AVAILABLE DATA —
□ □ □
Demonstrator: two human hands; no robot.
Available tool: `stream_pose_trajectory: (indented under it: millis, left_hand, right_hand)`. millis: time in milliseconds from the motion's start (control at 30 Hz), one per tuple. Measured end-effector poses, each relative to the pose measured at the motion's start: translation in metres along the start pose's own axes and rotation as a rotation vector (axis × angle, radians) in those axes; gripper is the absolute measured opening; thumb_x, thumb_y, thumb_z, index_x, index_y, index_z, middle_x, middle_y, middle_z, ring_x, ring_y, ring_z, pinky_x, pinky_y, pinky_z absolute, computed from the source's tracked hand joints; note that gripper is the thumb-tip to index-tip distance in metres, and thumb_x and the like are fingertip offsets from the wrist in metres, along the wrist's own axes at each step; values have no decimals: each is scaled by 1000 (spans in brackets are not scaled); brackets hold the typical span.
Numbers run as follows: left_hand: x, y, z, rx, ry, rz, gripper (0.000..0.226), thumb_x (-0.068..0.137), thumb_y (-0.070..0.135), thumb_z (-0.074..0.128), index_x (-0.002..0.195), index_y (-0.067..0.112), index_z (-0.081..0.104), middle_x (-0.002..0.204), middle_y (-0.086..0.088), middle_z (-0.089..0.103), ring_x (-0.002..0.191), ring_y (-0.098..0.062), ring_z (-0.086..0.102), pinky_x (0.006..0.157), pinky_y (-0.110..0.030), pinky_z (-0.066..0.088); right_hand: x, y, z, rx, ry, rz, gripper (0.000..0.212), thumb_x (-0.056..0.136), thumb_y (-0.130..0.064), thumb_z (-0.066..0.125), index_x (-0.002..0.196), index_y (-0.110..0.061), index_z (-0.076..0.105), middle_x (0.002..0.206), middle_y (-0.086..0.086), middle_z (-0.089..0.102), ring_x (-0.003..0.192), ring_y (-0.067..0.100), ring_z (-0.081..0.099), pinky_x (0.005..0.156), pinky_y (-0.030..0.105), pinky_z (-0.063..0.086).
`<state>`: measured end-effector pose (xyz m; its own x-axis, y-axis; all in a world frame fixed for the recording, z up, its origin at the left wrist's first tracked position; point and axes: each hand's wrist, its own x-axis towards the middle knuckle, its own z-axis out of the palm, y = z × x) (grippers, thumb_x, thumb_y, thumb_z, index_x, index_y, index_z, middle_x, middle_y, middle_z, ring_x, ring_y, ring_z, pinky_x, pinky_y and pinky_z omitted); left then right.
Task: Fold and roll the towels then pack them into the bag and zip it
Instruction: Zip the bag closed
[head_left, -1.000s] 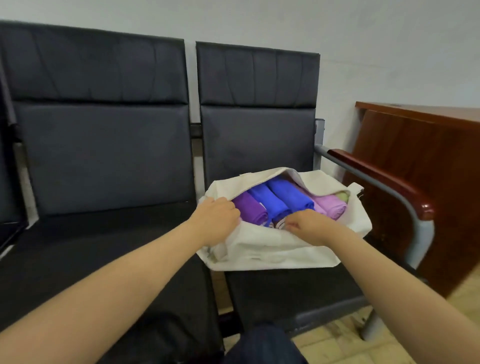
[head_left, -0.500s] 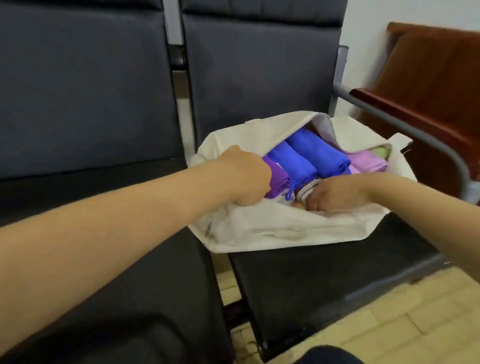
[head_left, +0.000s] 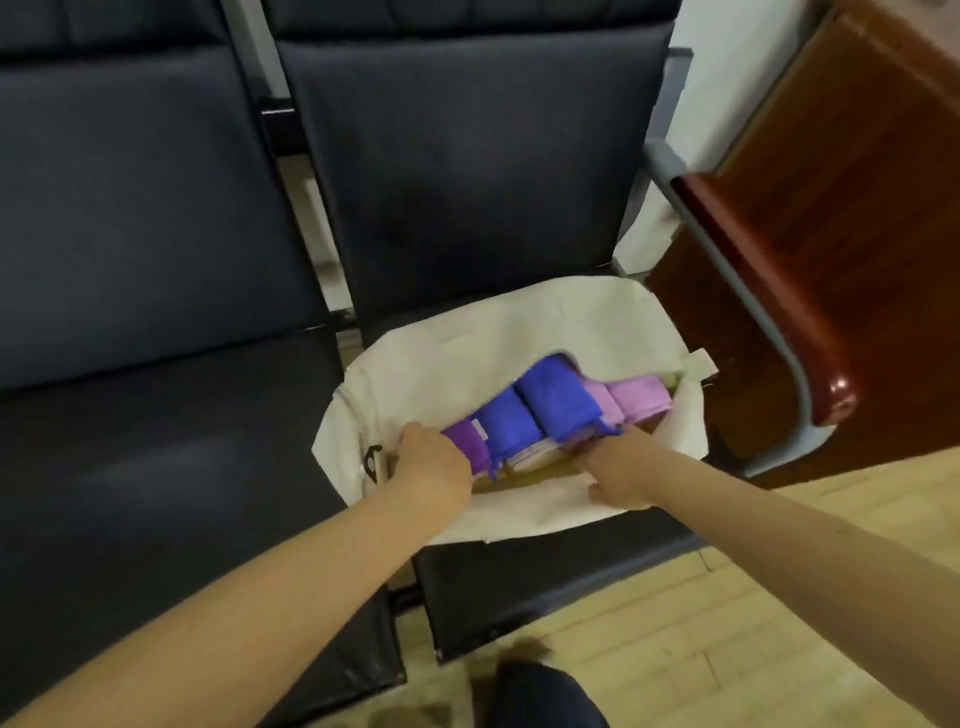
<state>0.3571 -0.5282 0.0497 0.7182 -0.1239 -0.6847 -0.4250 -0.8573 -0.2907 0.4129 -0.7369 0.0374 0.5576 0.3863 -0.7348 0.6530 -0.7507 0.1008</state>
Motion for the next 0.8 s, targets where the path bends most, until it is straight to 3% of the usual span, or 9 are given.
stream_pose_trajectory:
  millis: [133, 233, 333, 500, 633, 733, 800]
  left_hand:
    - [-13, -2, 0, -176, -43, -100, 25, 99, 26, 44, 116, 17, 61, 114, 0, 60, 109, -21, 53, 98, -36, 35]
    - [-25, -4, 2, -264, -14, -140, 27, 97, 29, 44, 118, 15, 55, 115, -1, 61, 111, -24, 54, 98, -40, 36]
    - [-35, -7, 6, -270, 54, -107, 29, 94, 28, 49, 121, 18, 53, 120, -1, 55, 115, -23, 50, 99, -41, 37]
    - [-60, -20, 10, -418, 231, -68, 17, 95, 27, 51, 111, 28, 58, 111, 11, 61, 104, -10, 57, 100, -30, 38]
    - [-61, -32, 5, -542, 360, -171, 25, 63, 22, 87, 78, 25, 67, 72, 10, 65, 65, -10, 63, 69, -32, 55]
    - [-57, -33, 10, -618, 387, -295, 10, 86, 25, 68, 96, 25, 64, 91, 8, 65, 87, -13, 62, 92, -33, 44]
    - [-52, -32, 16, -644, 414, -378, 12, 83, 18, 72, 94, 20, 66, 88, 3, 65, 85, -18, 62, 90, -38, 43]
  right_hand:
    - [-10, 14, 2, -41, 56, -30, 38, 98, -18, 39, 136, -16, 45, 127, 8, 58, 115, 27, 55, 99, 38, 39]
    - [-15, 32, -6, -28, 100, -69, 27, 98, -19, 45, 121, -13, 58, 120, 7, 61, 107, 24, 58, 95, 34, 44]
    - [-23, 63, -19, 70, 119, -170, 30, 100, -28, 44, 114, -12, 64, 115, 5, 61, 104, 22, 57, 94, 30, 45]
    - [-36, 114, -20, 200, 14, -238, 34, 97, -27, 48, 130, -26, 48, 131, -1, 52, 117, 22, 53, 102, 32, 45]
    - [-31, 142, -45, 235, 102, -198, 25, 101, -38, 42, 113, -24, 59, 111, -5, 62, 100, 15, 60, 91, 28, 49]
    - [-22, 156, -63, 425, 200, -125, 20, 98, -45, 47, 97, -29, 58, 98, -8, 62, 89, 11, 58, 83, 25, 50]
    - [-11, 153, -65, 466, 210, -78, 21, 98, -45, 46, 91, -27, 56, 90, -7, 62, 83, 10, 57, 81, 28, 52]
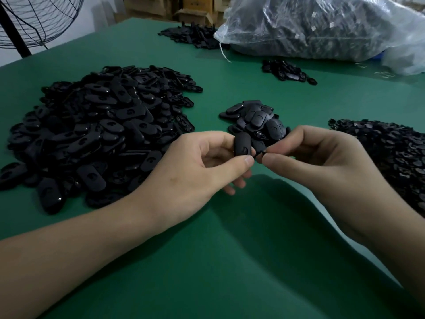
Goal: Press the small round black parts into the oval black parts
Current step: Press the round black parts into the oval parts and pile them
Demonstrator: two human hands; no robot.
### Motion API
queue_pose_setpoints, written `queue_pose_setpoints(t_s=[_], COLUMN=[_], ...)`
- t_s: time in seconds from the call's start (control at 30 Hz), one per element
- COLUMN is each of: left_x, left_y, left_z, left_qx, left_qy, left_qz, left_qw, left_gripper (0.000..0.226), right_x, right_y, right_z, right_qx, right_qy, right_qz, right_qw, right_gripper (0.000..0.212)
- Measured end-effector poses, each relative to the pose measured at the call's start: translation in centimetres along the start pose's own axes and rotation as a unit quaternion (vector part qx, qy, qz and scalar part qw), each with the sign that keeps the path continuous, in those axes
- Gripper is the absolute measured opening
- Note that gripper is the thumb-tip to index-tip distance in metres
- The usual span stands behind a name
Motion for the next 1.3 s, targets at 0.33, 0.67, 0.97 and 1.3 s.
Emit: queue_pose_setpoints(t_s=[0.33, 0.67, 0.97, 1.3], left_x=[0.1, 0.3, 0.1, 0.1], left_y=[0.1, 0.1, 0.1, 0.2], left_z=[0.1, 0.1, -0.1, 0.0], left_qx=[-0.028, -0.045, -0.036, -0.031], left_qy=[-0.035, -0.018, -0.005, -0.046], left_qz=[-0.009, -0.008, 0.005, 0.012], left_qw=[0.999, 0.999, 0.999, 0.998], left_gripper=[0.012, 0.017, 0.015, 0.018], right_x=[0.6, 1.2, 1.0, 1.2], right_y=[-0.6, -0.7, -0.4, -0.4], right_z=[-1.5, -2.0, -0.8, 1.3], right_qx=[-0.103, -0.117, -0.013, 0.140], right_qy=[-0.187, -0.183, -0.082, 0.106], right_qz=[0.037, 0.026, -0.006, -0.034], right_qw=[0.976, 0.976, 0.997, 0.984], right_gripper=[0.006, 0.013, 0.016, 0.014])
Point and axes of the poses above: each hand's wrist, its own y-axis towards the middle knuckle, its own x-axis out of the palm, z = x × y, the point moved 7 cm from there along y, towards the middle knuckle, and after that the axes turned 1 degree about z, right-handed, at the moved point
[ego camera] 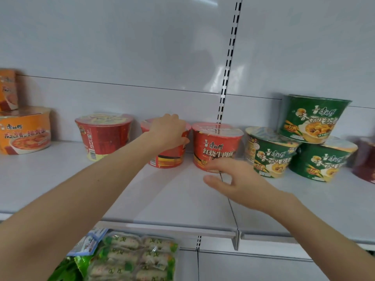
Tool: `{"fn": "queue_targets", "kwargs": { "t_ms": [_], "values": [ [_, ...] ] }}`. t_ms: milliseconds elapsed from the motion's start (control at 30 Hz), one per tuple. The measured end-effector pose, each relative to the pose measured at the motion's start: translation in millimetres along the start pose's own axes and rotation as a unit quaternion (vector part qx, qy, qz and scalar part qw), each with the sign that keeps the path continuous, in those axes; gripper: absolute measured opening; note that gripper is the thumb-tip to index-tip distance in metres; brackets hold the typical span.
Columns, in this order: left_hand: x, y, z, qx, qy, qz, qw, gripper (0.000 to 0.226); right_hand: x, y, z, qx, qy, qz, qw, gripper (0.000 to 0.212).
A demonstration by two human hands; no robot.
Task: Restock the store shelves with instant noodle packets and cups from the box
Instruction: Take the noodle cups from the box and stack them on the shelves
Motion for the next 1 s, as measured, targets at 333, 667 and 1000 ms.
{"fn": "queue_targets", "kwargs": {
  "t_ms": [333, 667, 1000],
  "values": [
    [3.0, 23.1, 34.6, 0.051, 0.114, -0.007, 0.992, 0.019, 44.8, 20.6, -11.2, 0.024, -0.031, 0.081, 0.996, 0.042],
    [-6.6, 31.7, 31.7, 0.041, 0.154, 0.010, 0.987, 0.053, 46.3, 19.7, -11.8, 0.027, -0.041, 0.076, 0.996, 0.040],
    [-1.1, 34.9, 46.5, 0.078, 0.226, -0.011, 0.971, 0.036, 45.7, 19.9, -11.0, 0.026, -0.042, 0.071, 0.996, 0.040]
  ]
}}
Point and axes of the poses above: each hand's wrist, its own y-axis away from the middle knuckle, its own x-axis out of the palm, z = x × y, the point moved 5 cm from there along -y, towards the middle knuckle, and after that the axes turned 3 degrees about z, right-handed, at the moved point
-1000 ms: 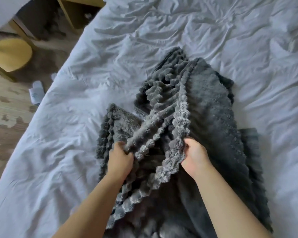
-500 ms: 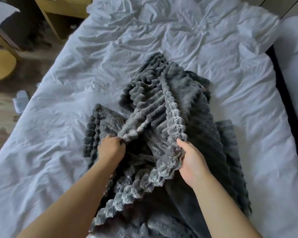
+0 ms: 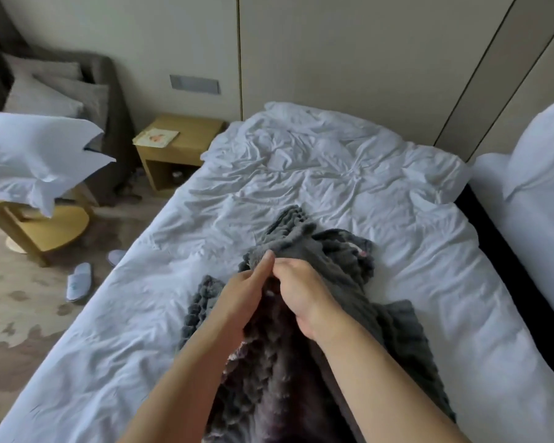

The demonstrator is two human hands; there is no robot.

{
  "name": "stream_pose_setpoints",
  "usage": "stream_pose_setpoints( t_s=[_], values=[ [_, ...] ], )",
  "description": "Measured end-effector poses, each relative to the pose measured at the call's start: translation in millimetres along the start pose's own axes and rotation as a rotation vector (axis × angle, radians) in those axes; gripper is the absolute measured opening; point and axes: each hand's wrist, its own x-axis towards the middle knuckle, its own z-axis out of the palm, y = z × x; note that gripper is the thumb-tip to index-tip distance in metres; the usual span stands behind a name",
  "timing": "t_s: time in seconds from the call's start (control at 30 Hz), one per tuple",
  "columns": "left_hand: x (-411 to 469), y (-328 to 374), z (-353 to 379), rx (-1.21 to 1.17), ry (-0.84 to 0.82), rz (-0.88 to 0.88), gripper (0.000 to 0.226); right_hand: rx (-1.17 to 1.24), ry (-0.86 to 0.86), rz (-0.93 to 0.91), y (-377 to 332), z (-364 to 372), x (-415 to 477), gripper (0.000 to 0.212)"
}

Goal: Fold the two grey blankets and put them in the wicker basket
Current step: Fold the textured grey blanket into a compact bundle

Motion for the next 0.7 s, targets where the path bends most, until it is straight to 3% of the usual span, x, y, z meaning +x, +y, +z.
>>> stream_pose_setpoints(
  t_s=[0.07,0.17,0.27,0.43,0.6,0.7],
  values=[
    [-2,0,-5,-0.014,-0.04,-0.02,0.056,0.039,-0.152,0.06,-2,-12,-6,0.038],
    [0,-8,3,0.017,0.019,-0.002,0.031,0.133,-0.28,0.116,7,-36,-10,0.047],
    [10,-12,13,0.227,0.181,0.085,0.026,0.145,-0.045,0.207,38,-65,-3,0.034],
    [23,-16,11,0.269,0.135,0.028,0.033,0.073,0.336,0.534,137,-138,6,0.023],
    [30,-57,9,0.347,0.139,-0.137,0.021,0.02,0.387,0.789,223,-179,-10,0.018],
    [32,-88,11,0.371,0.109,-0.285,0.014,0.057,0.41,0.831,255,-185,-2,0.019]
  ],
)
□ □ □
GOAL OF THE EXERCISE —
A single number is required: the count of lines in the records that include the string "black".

YOUR SOLUTION —
2